THE PROBLEM ▸ Restate the whole listing word for word, missing no line.
>>>>
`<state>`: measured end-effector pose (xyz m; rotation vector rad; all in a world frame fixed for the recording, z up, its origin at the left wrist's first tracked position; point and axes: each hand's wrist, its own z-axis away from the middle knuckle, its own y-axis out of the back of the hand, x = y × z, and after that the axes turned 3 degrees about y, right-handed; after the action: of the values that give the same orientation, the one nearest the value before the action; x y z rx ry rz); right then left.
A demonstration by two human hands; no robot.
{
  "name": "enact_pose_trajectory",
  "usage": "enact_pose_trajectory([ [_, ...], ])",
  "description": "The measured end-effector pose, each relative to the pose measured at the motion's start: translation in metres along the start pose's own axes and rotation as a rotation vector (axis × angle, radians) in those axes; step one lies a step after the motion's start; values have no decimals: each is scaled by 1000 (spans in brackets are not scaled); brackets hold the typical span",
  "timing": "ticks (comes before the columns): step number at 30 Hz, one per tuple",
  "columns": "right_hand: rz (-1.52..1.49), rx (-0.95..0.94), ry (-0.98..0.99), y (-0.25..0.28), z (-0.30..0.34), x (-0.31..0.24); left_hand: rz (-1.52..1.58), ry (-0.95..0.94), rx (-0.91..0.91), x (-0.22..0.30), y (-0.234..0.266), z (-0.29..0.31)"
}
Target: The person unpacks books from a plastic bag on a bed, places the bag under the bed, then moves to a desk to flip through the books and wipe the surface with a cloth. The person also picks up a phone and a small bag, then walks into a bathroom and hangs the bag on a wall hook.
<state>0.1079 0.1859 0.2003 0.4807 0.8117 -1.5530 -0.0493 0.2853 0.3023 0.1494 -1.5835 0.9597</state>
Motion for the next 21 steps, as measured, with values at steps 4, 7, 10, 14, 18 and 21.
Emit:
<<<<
RESULT OF THIS EXERCISE ▸
`<state>`: measured end-effector pose (xyz m; rotation vector rad; all in a world frame fixed for the recording, z up, its origin at the left wrist's first tracked position; point and axes: each hand's wrist, its own z-axis away from the middle knuckle, its own y-axis out of the back of the hand, x = y × z, and after that the axes turned 3 degrees about y, right-handed; after the action: of the values that give the same orientation, the one nearest the value before the action; x y z rx ry rz); right then left.
A demonstration by two human hands; no robot.
{
  "name": "enact_pose_trajectory",
  "usage": "enact_pose_trajectory([ [_, ...], ])",
  "description": "The measured end-effector pose, each relative to the pose measured at the motion's start: translation in metres along the start pose's own axes and rotation as a rotation vector (axis × angle, radians) in those axes; step one lies a step after the motion's start; values have no decimals: each is scaled by 1000 (spans in brackets are not scaled); brackets hold the typical span",
  "timing": "ticks (comes before the columns): step number at 30 Hz, one per tuple",
  "columns": "right_hand: rz (-1.52..1.49), rx (-0.95..0.94), ry (-0.98..0.99), y (-0.25..0.28), z (-0.30..0.34), x (-0.31..0.24); left_hand: rz (-1.52..1.58), ry (-0.95..0.94), rx (-0.91..0.91), x (-0.22..0.30), y (-0.234..0.266), z (-0.29..0.31)"
}
Target: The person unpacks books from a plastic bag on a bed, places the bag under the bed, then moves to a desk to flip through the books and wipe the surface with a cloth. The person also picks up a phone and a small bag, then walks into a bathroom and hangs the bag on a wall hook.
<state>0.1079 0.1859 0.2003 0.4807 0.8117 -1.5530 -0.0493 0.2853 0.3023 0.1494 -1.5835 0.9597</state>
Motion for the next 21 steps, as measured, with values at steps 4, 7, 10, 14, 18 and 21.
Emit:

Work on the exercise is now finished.